WHAT TO WORK ON:
Lines in which "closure" appears should be pulled from the data below.

RECORDS PROVIDED:

——————

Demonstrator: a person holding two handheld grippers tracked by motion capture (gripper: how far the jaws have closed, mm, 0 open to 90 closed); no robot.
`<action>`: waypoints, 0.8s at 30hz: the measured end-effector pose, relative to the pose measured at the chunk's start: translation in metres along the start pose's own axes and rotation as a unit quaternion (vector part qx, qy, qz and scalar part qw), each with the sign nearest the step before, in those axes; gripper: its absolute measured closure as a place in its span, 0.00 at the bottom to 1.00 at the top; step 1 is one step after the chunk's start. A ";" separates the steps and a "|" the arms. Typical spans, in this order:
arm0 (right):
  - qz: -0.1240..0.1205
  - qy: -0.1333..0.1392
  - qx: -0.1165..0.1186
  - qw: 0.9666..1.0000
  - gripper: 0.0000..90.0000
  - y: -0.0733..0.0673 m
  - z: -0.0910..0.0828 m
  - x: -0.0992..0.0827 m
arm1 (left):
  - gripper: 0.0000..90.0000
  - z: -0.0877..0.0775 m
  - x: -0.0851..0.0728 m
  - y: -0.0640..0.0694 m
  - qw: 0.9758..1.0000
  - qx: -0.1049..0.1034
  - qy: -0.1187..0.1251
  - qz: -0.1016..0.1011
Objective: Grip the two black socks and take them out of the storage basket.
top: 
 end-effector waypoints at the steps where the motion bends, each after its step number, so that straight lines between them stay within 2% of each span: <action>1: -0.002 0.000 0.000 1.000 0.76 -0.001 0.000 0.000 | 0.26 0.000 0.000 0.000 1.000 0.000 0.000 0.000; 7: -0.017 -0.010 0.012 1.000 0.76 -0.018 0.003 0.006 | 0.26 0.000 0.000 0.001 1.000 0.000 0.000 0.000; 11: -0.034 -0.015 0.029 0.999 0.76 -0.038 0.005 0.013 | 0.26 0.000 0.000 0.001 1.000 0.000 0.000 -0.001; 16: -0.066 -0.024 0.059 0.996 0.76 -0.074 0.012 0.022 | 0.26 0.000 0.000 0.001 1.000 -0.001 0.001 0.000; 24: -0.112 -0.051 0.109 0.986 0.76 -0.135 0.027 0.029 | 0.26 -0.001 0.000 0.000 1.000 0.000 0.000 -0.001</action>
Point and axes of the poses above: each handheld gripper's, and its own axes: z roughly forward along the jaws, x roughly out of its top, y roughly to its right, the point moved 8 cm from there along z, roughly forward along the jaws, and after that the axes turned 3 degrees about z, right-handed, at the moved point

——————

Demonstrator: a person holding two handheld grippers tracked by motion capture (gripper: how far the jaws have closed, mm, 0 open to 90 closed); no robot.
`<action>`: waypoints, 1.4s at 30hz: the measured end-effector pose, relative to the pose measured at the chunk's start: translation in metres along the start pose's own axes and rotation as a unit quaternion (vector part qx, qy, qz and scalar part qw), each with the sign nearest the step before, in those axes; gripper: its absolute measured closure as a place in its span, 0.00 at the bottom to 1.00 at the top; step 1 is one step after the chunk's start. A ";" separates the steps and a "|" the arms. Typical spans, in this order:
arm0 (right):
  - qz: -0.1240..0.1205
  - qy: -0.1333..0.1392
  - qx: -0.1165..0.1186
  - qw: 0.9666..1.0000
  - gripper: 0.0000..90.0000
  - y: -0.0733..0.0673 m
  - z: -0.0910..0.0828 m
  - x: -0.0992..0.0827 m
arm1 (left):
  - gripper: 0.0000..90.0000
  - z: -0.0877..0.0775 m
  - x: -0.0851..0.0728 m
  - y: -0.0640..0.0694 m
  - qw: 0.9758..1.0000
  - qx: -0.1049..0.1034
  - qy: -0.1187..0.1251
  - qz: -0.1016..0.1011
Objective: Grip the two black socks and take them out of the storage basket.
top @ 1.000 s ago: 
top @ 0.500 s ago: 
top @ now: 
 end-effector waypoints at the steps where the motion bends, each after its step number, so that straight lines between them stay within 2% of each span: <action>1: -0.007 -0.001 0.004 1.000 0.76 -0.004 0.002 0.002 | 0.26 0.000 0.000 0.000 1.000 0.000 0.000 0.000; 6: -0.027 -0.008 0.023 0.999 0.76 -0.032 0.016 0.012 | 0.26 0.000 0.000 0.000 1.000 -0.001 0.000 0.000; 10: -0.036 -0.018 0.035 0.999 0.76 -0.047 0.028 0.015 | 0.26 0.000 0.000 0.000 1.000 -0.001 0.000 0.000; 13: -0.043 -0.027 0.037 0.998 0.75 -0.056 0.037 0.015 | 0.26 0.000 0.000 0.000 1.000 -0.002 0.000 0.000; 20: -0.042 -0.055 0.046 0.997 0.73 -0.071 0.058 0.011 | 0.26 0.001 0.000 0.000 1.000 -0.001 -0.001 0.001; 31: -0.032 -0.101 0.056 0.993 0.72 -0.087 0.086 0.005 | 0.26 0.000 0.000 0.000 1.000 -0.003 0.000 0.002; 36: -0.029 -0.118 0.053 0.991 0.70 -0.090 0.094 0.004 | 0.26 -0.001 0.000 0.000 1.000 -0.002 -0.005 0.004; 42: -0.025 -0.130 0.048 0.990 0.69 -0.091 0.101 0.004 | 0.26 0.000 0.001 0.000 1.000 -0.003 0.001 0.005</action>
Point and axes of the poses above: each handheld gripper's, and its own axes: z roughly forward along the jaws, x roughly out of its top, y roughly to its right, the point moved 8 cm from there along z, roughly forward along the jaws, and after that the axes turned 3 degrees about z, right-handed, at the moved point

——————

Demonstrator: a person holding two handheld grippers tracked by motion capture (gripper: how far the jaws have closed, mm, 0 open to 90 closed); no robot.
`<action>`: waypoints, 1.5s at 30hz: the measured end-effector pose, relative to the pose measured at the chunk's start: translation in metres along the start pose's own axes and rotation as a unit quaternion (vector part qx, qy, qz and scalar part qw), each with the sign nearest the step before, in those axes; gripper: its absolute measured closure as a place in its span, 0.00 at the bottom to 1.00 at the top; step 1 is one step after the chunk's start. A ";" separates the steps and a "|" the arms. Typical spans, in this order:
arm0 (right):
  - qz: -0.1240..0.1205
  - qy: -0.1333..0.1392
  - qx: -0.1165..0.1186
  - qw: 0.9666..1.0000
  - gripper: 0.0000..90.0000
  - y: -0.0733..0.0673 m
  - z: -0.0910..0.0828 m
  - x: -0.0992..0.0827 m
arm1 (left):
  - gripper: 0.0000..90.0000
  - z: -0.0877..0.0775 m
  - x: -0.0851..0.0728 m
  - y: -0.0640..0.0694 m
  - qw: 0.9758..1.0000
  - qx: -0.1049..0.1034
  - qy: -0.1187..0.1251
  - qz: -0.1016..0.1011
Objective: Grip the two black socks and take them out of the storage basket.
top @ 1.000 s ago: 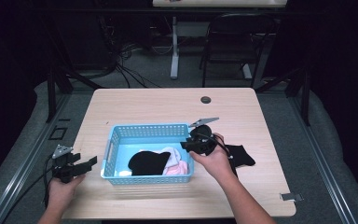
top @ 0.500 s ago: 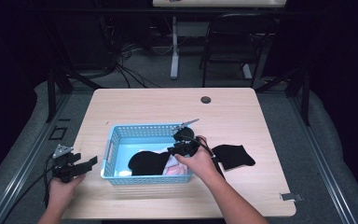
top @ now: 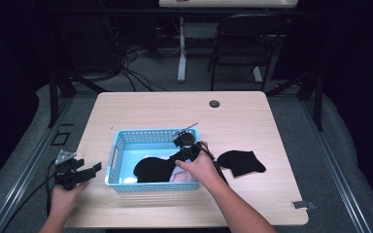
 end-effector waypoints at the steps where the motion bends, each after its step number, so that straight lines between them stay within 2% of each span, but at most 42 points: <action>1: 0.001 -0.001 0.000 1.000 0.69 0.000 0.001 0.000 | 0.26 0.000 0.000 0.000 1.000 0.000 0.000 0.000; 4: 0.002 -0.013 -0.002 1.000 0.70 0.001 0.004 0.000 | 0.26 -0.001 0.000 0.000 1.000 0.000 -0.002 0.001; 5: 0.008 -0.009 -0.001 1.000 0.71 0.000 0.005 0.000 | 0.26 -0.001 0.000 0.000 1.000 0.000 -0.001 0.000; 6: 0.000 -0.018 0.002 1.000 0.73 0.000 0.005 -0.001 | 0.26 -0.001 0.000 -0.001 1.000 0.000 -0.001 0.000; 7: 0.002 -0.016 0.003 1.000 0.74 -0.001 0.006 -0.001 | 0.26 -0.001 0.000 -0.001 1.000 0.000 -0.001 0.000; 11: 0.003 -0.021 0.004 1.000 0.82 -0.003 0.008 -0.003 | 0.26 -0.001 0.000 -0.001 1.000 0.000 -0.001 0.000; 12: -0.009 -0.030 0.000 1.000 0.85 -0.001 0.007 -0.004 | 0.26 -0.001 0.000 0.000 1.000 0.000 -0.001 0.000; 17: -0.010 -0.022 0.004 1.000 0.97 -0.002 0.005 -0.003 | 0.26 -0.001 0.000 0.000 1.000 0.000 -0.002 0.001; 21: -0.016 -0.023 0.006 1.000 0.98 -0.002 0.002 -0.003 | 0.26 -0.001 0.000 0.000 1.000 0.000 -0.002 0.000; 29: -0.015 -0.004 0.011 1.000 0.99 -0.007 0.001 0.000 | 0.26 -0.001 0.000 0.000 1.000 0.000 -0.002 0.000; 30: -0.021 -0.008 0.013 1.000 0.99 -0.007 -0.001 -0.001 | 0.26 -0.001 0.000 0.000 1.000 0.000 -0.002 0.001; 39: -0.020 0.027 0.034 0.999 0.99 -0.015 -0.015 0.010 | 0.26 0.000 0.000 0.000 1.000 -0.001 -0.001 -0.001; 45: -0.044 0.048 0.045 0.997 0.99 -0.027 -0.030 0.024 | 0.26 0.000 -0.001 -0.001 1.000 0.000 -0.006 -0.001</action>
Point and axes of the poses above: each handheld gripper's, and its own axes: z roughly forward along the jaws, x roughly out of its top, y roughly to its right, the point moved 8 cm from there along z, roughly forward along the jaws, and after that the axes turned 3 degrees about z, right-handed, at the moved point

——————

ANSWER BOX:
`<action>`: waypoints, 0.8s at 30hz: the measured end-effector pose, relative to the pose measured at the chunk's start: translation in metres along the start pose's own axes and rotation as a unit quaternion (vector part qx, qy, qz and scalar part qw), each with the sign nearest the step before, in those axes; gripper: its absolute measured closure as a place in its span, 0.00 at the bottom to 1.00 at the top; step 1 is one step after the chunk's start. A ";" separates the steps and a "|" the arms. Typical spans, in this order:
`<action>`: waypoints, 1.4s at 30hz: the measured end-effector pose, relative to the pose measured at the chunk's start: translation in metres along the start pose's own axes and rotation as a unit quaternion (vector part qx, qy, qz and scalar part qw), each with the sign nearest the step before, in those axes; gripper: its absolute measured closure as a place in its span, 0.00 at the bottom to 1.00 at the top; step 1 is one step after the chunk's start. A ";" separates the steps and a "|" the arms. Typical spans, in this order:
`<action>`: waypoints, 1.5s at 30hz: the measured end-effector pose, relative to the pose measured at the chunk's start: translation in metres along the start pose's own axes and rotation as a unit quaternion (vector part qx, qy, qz and scalar part qw), each with the sign nearest the step before, in those axes; gripper: its absolute measured closure as a place in its span, 0.00 at the bottom to 1.00 at the top; step 1 is one step after the chunk's start. A ";" separates the steps and a "|" the arms. Typical spans, in this order:

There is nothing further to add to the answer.